Record $7 Billion in Crypto Laundered Through Decentralized Exchanges

Cryptocurrency money laundering has skyrocketed to $7 Billion, according to the latest report from Elliptic. In one year alone, criminals funneled $2.7 billion through cross-chain services.

Cross chain crime

Crypto money laundering has reached a record high with approximately $7 billion washed clean via decentralized exchanges (DEXs), cross-chain bridges, and coin swap services, according to the latest "State of Cross-chain Crime" report from Elliptic, a blockchain analytics and crypto compliance company.

Cross-chain crime involves the exchange of cryptocurrency between different tokens or blockchain networks to obscure the illicit source of the funds. Such transactions, called "chain-hopping" or "asset-hopping," are usually performed rapidly and without any reasonable business justification.

Elliptic's figures suggest that cross-chain crime has become the preferred means to launder money for cryptocurrency scammers and thieves, allowing them to evade authorities focused on combating traditional methods of concealing illicit funds.

The value provided in the report has grown significantly compared to the $4.1 billion figure from the last year's report. Back then, experts projected that the total of money laundered through cross-chain services would reach $6.5 billion by the end of 2023 and $10.5 billion by 2025. However, the latest calculations point to much higher dynamics, with as much as $2.7 billion laundered through cross-chain methods in just 12 months between July 2022 and July 2023.

Several factors contribute to this uptick. The number one reason is that criminals have been increasingly leveraging altcoins, especially privacy coins like Monero, which provide much more anonymity than pseudonymous Bitcoin, and stablecoins, including Tether or DAI, that offer stable value due to their dollar peg.

Another factor is law enforcement's focus on traditional crypto criminal activities, resulting in "crime displacement" and crooks turning to cross-chain techniques as a more effective and safer alternative. The lack of ID verification requirements for many cross-asset and cross-chain services, excluding centralized exchanges, also facilitates fraudulent activity.

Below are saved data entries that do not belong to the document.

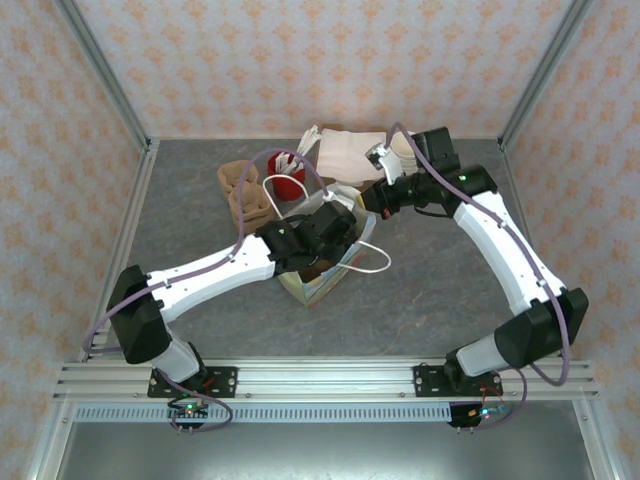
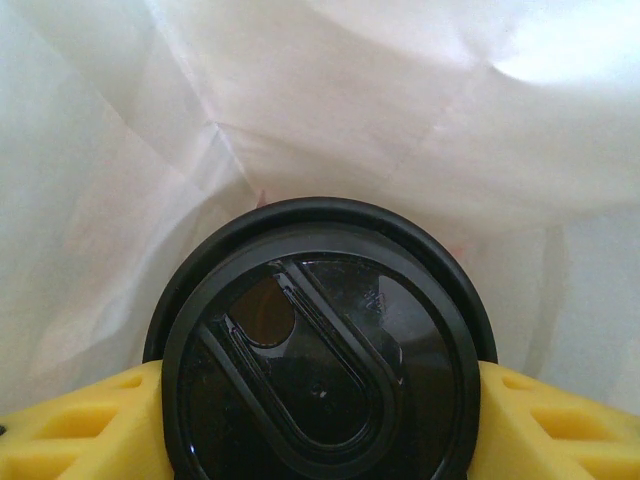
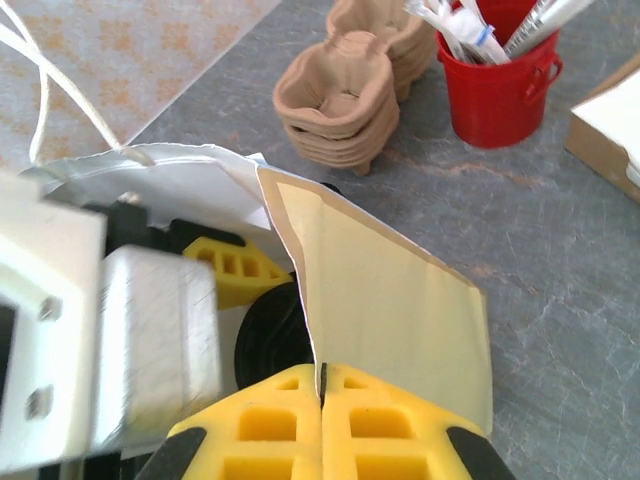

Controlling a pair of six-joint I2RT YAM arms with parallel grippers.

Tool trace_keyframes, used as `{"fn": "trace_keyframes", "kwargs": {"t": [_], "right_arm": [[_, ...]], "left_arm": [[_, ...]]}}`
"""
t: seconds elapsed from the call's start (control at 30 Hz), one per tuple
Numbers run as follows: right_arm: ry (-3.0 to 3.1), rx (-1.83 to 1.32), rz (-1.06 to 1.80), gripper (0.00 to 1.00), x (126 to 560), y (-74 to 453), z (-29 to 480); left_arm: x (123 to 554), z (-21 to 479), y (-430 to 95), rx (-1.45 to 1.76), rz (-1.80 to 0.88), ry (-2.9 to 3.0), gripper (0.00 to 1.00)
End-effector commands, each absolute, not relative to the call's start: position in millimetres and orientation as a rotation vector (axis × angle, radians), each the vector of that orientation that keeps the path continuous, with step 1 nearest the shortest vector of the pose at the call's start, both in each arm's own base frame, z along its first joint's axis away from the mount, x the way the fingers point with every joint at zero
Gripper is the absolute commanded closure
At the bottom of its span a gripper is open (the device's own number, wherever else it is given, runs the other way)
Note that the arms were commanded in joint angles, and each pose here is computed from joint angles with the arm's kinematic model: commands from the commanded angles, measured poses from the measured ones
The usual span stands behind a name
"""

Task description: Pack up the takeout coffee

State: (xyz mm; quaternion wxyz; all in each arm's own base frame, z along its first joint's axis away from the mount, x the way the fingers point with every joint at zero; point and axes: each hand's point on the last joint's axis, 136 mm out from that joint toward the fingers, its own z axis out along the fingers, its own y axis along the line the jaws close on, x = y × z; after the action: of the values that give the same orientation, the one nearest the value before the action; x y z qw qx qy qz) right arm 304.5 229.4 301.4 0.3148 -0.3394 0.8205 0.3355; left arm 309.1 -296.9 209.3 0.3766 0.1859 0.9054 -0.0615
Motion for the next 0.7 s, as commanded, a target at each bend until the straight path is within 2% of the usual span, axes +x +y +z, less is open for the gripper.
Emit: {"fn": "trace_keyframes", "kwargs": {"t": [0.0, 0.67], "right_arm": [[2.058, -0.954, 0.867, 0.99, 301.0, 233.9, 314.6], [2.02, -0.98, 0.817, 1.0, 298.9, 233.7, 319.6]], "left_arm": [[316.2, 225.7, -289.2, 0.403, -0.148, 2.275, 0.35], [323.4, 210.7, -293.9, 0.411, -0.04, 2.288, 0.37]]}}
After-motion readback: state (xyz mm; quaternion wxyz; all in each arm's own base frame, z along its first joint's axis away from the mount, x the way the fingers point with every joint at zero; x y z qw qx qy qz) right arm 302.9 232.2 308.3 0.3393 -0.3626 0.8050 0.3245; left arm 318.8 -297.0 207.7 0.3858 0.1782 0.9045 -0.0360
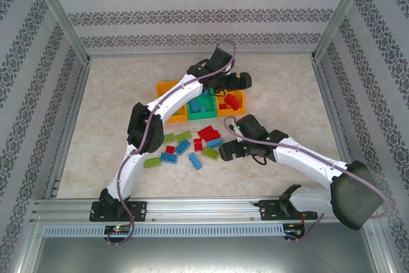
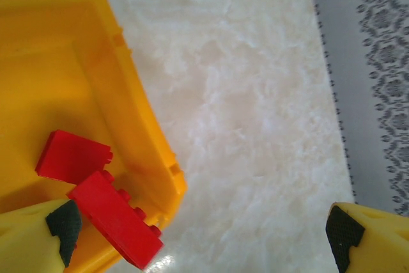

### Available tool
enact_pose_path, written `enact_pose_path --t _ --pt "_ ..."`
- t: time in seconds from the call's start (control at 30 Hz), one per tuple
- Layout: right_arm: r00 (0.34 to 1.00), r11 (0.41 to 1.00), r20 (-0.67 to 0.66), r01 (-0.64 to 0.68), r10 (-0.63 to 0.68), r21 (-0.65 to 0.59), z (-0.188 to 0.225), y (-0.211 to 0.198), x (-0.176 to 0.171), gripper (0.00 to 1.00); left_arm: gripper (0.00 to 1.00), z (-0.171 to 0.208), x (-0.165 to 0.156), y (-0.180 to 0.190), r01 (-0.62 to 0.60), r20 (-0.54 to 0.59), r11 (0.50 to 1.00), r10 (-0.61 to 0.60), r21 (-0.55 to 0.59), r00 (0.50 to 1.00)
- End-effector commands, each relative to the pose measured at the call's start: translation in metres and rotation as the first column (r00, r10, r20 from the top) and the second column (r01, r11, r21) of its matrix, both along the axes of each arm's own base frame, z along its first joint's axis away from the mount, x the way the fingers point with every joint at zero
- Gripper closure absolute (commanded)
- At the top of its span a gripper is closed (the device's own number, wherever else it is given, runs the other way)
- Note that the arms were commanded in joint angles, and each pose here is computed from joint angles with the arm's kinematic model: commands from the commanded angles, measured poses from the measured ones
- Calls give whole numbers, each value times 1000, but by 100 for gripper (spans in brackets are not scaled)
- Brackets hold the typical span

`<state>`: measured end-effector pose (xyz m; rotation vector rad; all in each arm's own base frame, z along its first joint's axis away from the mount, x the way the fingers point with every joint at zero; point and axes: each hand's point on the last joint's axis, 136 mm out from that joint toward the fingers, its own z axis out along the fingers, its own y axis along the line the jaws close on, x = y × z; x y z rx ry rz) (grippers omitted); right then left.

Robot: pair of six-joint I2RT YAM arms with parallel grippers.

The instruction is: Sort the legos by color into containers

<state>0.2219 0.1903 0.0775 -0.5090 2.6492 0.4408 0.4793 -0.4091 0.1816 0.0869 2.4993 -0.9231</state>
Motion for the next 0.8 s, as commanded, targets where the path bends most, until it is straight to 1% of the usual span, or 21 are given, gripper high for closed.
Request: enact_pose_path --t 0.0,0.1,0.2,0.33,0.4,0.5,0.63,0.77 --pt "994 990 53 -91 97 -108 17 -3 5 2 0 46 -2 5 7 79 999 -3 -49 997" --pt "978 964 51 -192 204 -182 16 -8 0 2 0 51 2 17 -26 89 999 30 -37 996" --pt "945 938 60 -309 321 -155 14 1 -8 2 0 47 10 40 -78 69 996 81 -37 994" --pt "910 894 6 -407 415 -186 3 1 -16 2 0 42 19 72 -139 20 985 142 -106 990" --pt "901 879 -23 -429 434 -209 -3 -1 -17 2 0 43 18 89 -168 28 979 173 -118 985" --pt "889 869 -62 -456 453 -194 -10 4 -20 2 0 45 13 111 -199 44 975 204 -97 978" --pt "870 842 -120 -493 478 -217 -22 8 -21 2 1 41 9 131 -229 36 970 232 -76 972" --pt "858 826 -151 -514 492 -231 -29 13 -18 2 0 41 5 151 -271 35 960 274 -75 961"
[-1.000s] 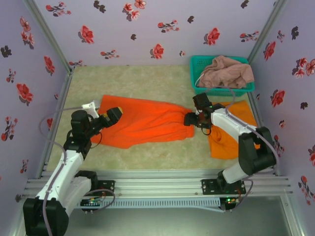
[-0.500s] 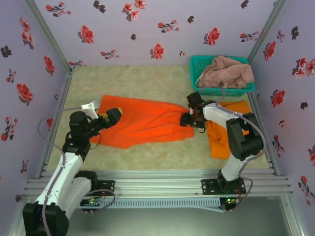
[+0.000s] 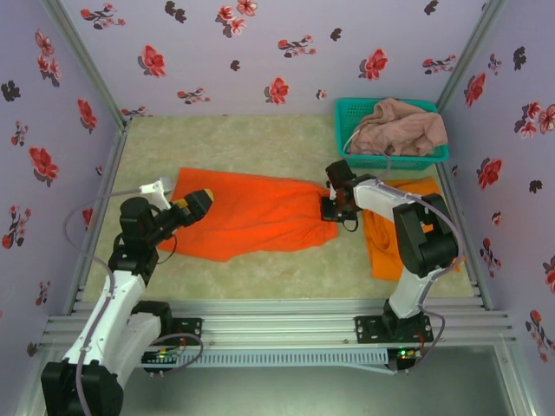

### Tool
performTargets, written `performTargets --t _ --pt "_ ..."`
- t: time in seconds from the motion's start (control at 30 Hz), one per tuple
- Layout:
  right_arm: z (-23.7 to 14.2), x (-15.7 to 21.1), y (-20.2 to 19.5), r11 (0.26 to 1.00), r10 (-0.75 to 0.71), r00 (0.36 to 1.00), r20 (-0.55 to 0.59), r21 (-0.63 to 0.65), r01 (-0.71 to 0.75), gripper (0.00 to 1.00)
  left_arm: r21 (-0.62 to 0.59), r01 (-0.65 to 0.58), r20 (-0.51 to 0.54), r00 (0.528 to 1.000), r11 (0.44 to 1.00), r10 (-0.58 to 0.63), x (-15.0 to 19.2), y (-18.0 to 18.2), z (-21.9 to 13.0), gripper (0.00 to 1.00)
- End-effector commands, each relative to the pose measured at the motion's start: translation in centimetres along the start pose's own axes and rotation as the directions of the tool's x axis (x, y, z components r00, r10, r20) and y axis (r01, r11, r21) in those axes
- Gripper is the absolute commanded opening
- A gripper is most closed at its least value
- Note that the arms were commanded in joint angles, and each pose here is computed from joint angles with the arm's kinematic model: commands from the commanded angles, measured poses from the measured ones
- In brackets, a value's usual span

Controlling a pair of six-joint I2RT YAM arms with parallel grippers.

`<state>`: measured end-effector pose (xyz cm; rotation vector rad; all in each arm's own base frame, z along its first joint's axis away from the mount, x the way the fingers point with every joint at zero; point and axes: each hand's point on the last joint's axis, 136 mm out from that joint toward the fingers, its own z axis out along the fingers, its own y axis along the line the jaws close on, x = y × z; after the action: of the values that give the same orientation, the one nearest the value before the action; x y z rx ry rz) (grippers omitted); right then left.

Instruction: Fold and stack the shorts

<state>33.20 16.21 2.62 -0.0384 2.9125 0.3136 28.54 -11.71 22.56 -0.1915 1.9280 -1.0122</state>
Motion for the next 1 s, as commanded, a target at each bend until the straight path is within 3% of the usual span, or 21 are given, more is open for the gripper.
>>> performTargets --t 0.0,0.23,0.4,0.7,0.97 --pt "0.9 1.5 -2.2 0.992 -0.030 0.997 -0.073 0.124 0.039 0.00 0.011 0.002 0.024 1.000 1.000 -0.003 -0.3 0.1 -0.3 1.00" --pt "-3.5 -0.1 -3.5 0.961 -0.093 0.995 -0.031 0.260 0.097 0.00 -0.004 0.000 0.065 0.998 1.000 0.000 -0.9 0.1 -1.0 0.99" --pt "-8.3 -1.2 -4.9 0.894 -0.173 0.984 -0.028 0.415 0.169 0.00 -0.006 -0.004 0.073 0.997 1.000 0.005 -0.9 0.1 -1.3 0.99" --pt "-17.2 -3.6 -8.9 0.642 -0.295 0.950 -0.099 0.716 0.274 0.00 -0.012 0.003 0.069 0.998 1.000 -0.002 -0.7 0.4 -1.3 0.99" --pt "-20.9 -6.4 -8.1 0.474 -0.356 0.924 -0.141 0.825 0.309 0.00 -0.020 0.005 0.061 0.998 1.000 -0.003 -0.4 0.7 -1.3 0.99"
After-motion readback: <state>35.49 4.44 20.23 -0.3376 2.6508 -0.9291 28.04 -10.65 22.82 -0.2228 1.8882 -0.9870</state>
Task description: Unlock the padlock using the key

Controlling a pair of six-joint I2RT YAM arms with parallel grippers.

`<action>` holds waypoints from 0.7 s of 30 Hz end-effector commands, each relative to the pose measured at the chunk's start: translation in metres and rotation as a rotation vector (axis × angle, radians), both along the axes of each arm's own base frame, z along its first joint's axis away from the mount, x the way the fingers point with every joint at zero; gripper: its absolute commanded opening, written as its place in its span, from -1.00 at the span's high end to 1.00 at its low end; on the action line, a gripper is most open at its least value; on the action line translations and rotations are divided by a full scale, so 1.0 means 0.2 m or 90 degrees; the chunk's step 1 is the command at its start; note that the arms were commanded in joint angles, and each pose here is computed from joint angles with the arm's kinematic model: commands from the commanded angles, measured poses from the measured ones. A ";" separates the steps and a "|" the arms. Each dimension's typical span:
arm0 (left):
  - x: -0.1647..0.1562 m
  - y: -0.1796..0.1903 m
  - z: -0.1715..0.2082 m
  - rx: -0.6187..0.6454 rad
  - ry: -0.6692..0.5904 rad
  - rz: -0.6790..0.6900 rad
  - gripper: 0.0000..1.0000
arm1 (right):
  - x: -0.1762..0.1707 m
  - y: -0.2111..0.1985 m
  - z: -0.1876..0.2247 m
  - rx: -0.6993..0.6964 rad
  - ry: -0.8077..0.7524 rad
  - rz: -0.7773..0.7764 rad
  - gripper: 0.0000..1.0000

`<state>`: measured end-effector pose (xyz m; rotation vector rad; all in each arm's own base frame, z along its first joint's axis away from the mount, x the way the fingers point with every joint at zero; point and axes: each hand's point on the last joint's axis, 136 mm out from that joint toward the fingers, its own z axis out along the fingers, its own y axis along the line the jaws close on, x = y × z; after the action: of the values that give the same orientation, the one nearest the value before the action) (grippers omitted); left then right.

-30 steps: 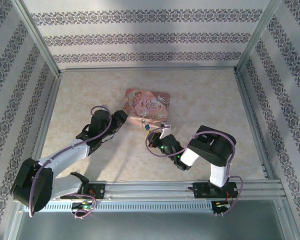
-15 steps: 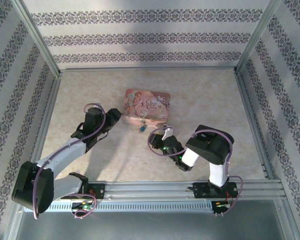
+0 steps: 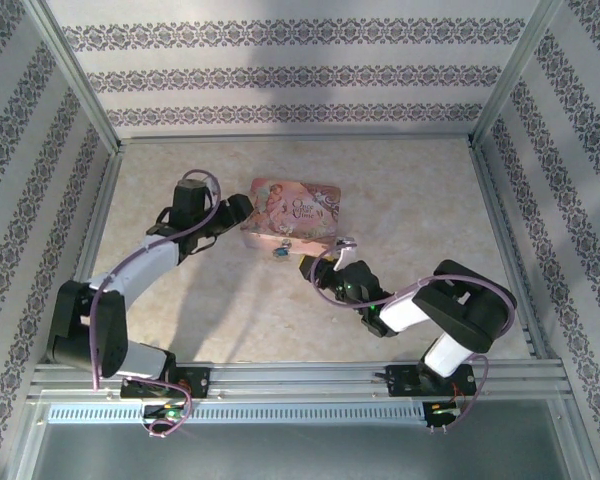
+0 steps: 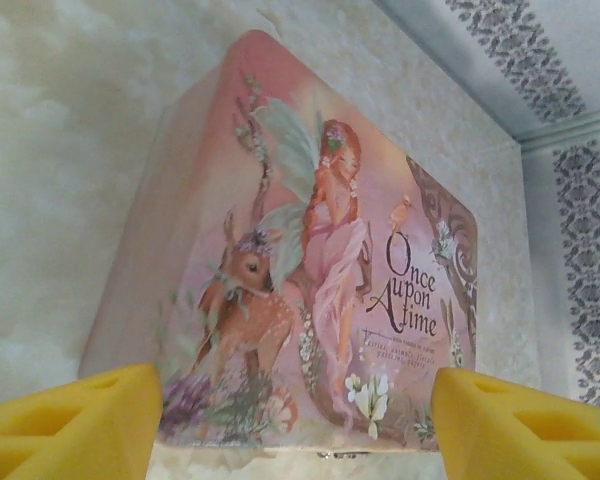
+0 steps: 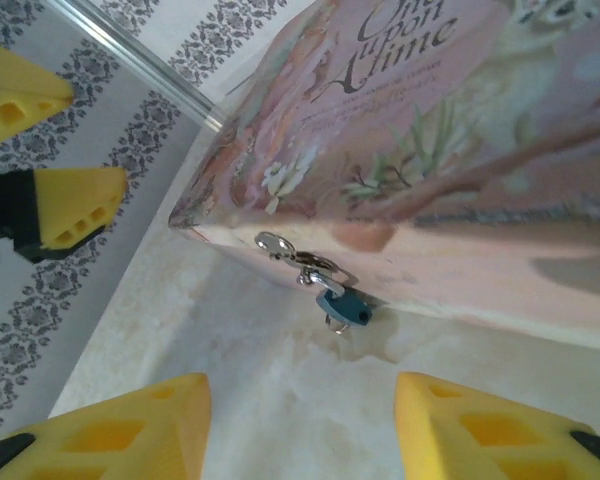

Below, you can check the cross-chain money laundering data broken down by type of crime, value, and method.

Cross chain crypto crime
Source: Elliptic.co

The biggest surge in cross-chain crime can be observed in crypto thefts, scams, Ponzi schemes, and money laundering by the North Korean Lazarus Group, responsible for approximately one-seventh of all cross-chain crime tracked by Elliptic, with over $900 million laundered through covered methods.